So I've been doing a lot of thinking lately about expectations. I suppose that there is the theory that if you have expectations then you will only meet disappointment - or that if you have low expectations you will be pleasantly surprised. I don't know how I feel about that. I think that if you don't have any expectations... how are you supposed to have any hopes or dreams or goals? If there is no standard for things in your life... how will you know how to recognize things that will make you happy?
Now don't get me wrong. I'm not saying that everything in life has to reach these high unachievable standards and I will be miserable until that happens. Not at all. I am constantly learning to take a step back and see the good in the things surrounding me. However, I do have some expectations for things in my life. I have some expectations about what job I will take. I have expectations about the qualities my friends must have. I have expectations of myself. And I have expectations about love.

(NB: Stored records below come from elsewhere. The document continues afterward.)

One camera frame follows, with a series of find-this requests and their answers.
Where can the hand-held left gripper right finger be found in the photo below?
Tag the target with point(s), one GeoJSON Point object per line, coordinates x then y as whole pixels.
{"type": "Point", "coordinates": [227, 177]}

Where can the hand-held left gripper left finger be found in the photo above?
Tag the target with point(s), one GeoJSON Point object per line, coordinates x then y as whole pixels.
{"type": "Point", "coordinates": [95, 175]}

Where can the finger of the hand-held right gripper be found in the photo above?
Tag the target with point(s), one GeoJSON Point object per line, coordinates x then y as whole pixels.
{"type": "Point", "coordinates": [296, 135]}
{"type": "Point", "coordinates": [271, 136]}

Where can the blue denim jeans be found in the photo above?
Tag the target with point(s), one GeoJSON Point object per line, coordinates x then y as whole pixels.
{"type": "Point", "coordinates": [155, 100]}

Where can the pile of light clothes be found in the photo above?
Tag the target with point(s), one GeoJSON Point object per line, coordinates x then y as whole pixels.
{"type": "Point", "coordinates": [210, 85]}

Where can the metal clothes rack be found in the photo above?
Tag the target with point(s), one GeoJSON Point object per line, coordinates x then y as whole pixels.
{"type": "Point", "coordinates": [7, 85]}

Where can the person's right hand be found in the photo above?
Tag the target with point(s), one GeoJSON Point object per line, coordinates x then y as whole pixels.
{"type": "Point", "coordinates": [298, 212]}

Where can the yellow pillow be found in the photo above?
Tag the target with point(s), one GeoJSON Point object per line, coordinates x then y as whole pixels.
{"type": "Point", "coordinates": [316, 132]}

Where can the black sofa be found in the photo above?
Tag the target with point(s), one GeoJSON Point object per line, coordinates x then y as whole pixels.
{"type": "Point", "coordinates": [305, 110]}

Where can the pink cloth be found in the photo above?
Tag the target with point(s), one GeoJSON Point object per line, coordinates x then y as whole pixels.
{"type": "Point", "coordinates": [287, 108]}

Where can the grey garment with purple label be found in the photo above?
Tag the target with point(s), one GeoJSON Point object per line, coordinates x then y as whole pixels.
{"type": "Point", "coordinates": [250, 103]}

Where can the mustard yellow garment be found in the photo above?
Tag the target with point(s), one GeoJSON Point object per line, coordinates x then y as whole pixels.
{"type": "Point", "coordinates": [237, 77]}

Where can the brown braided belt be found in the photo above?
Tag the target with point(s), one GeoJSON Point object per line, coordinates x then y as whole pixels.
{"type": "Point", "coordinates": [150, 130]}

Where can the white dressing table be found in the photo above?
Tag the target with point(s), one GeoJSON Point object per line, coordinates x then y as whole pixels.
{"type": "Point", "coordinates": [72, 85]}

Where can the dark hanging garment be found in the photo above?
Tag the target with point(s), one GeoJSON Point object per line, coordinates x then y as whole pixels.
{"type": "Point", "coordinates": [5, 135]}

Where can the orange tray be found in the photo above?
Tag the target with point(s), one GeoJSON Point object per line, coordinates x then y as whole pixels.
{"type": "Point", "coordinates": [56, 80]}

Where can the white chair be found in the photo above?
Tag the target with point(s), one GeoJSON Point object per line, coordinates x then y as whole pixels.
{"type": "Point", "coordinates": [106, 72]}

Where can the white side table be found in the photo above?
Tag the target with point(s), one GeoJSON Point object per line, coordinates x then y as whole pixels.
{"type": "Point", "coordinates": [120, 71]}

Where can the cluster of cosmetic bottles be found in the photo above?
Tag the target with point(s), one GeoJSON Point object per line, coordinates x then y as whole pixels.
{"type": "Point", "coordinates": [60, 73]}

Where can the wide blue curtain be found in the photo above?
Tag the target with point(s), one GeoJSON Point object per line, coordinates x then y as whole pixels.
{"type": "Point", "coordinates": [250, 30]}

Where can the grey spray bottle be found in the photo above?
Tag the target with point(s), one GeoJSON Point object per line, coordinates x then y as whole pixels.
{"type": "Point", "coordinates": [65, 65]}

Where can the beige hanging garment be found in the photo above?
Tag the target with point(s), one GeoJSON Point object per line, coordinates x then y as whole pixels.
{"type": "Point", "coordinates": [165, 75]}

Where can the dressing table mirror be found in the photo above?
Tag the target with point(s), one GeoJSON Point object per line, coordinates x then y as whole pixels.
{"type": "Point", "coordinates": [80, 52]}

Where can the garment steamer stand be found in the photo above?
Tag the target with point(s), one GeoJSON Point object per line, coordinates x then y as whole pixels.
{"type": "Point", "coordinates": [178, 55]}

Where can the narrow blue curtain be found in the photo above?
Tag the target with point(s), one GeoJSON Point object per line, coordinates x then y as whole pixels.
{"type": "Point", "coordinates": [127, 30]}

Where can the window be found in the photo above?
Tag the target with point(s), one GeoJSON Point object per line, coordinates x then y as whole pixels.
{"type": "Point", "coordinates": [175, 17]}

I feel as though I'm at a pretty big turning point in my life right now. We're about to make the plunge to Texas (more about that in a different post), I am unemployed with nothing hopeful in sight, we have been having to rely on others for so much help in the last few weeks (which is something I'm really not comfortable with) and in this move I am about to leave my family- my support system. I am okay with most of this, but recently I have been feeling really unbalanced, like I am floating through the universe without something to hold on, and like I really want/need to figure out what I want from life since this is my opportunity to get it.
I feel as though some of my expectations for things around me are changing as my universe changes. This affects many things including relationships. I don't really know what to do about any of it. I want what is going to make me happy- I NEED what will make me happy. But how do I know if I my expectations are just too high and I would be happier lowering them rather than striving for the impossible? I feel really lost.